- What the exercise asks -
Where the records below have a line with "white", that line is to be copied.

(Items from a dataset)
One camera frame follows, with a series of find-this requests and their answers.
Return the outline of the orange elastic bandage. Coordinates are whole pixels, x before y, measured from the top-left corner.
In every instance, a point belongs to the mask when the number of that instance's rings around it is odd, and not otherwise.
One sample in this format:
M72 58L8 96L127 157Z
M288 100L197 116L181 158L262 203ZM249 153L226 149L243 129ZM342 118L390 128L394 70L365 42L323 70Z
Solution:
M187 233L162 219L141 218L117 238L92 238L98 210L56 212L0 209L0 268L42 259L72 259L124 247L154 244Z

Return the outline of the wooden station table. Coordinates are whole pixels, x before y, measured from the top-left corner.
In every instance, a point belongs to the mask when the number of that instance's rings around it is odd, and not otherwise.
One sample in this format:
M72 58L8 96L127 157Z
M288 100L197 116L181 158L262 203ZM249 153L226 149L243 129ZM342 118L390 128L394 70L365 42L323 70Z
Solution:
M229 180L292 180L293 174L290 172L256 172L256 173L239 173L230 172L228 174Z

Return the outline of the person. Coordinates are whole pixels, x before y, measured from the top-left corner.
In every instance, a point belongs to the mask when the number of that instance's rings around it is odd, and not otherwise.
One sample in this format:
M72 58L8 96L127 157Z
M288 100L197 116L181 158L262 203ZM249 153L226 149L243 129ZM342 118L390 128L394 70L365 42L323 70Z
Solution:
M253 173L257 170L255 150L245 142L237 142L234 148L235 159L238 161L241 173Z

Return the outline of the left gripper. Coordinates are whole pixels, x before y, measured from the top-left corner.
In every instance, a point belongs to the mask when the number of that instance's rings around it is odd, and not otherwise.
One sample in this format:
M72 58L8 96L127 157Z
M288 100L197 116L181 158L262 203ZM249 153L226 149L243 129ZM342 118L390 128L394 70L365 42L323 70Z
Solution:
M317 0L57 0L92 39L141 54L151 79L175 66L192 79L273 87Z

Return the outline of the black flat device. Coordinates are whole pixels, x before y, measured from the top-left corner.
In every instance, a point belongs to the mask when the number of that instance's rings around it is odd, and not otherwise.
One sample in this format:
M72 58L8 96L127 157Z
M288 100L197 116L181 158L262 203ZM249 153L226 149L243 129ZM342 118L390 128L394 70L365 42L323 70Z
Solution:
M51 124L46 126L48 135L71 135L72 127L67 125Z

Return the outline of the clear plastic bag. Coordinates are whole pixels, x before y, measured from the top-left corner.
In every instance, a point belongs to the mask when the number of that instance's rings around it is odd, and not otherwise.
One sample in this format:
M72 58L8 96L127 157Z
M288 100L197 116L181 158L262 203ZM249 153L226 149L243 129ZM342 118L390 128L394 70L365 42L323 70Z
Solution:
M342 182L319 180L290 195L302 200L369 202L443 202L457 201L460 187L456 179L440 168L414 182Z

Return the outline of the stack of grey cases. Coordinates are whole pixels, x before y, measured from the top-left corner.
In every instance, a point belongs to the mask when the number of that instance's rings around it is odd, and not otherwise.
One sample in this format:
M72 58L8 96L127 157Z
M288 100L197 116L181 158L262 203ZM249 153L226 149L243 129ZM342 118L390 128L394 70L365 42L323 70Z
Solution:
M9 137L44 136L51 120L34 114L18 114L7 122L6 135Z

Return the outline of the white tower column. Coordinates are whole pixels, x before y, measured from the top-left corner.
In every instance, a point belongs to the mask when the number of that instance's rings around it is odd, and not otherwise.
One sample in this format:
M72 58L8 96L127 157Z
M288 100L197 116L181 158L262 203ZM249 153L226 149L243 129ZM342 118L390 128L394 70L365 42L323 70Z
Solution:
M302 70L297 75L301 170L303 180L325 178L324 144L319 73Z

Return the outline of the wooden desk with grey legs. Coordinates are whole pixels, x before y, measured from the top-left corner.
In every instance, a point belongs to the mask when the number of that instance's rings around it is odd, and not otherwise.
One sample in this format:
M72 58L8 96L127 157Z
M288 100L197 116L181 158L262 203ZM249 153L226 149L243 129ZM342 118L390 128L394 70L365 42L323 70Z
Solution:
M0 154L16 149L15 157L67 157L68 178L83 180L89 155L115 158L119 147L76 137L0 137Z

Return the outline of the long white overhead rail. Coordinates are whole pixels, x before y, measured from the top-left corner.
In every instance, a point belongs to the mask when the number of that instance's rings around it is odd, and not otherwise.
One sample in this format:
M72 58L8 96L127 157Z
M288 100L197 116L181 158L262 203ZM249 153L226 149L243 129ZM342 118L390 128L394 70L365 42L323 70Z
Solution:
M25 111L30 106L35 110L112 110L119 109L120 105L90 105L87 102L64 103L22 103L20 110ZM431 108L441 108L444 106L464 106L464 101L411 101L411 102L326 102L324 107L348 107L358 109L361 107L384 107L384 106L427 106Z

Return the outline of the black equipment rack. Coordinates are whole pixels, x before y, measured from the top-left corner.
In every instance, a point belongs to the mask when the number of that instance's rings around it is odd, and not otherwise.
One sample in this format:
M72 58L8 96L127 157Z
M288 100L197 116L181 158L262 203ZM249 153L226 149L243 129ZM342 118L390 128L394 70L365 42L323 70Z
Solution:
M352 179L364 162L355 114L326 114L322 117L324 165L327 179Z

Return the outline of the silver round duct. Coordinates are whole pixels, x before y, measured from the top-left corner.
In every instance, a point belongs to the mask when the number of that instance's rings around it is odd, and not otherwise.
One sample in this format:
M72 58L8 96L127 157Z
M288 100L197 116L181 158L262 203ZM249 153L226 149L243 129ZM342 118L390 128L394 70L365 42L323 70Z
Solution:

- Response to the exercise -
Return the outline of the white tower column. Coordinates are whole pixels, x before y, measured from the top-left corner.
Return the outline of the long white overhead rail. Coordinates are whole pixels, x before y, measured from the top-left corner.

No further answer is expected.